Mechanisms for Data Sharing in Collaborative Causal Inference (Extended Version)
Björn Filter, Ralf Möller, Özgür Lütfü Özçep
TL;DR
This paper tackles incentivizing data sharing for collaborative causal inference (CCI) by introducing a CPDAG-focused data valuation framework. It extends the distribution SID (dSID) to quantify how coalitions change intervention-distribution estimates and combines it with a KL-based term to form a unified valuation $v(\mathcal{E}, \mathcal{B})$, using the grand coalition as a population benchmark. Two mechanisms are proposed: a data-maximizing mechanism that sustains data production until supply just covers costs (with $\epsilon \to 0^+$), and a fair mechanism based on a $\rho$-Shapley reward that prioritizes higher-quality data while preserving fairness. The work integrates causal structure learning, multi-agent incentives, and fair allocation to enable scalable, high-quality causal estimations across self-interested participants, while noting assumptions about known costs and non-malicious behavior as avenues for future work.
Abstract
Collaborative causal inference (CCI) is a federated learning method for pooling data from multiple, often self-interested, parties, to achieve a common learning goal over causal structures, e.g. estimation and optimization of treatment variables in a medical setting.
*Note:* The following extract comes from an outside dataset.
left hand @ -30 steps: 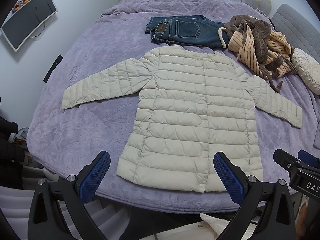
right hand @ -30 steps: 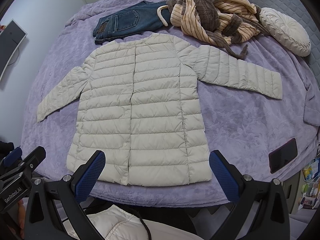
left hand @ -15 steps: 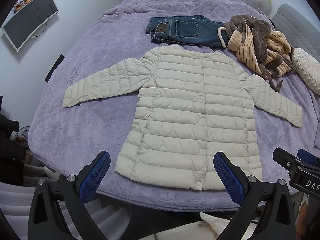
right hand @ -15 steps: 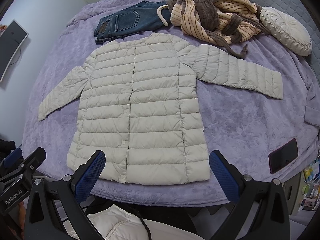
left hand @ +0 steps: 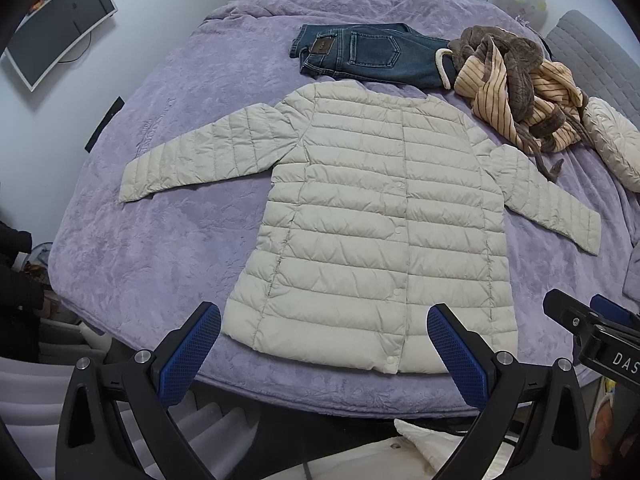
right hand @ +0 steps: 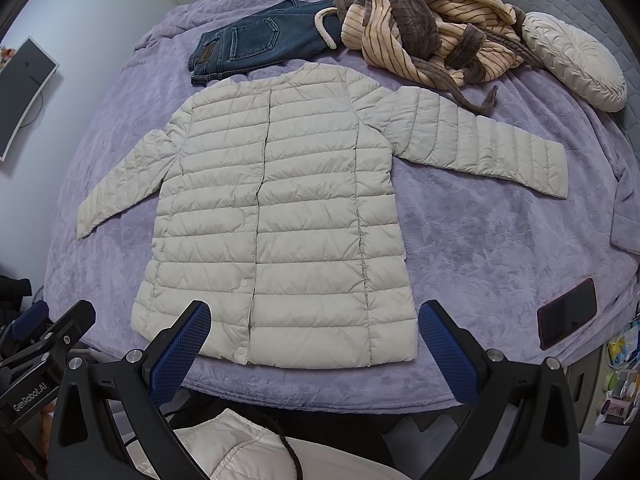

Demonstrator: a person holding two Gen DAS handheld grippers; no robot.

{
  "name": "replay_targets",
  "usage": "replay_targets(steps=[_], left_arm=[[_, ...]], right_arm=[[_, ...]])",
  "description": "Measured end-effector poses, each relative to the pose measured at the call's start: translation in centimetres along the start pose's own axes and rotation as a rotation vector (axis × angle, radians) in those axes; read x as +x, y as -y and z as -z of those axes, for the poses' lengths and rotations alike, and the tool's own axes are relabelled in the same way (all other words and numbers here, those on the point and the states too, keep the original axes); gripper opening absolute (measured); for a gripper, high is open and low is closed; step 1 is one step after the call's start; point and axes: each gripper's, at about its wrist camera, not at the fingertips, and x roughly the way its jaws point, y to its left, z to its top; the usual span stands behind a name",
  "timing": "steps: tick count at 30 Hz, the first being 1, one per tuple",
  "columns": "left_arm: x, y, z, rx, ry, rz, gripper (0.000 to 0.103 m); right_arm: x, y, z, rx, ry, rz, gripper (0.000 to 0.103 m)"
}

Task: Fold large clothes
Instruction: 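Grasp the jacket sleeve with the left tool and fold it across the back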

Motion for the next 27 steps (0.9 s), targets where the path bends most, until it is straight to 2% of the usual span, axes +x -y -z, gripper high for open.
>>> replay_targets(steps=[6, 12, 19, 22, 27], left_arm=[[0.7, -1.1, -0.4, -0.001, -0.014, 0.026, 0.103], [2.6, -4.6, -2.1, -0.042, -0.017, 0.044, 0.103], [7.1, -11.2, -4.5, -0.092, -0.055, 0.069, 0.103], [9.9, -14.7, -5.5, -0.127, -0.060, 0.089, 0.103], [15.1, -21.9, -7.1, -0.275, -0.014, 0.106, 0.103]], right_arm=[[0.8, -1.9, 0.7, -0.024, -0.026, -0.007, 0.103], [1.5, -3.0, -0.9, 0.001, -0.025, -0.006, 0.103], [4.6, -5.0, -1.9, 0.084, -0.051, -0.038, 0.103], [6.8, -6.5, -2.3, 0.118, -0.097, -0.049, 0.103], [10.6, -10.7, -3.6, 0.100, -0.146, -0.027, 0.103]])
Since obtaining data can be costly for the participants and sharing unique data poses the risk of losing competitive advantages, motivating the participation of all parties through equitable rewards and incentives is necessary. This paper devises an evaluation scheme to measure the value of each party's data contribution to the common learning task, tailored to causal inference's statistical demands, by comparing completed partially directed acyclic graphs (CPDAGs) inferred from observational data contributed by the participants. The Data Valuation Scheme thus obtained can then be used to introduce mechanisms that incentivize the agents to contribute data. It can be leveraged to reward agents fairly, according to the quality of their data, or to maximize all agents' data contributions.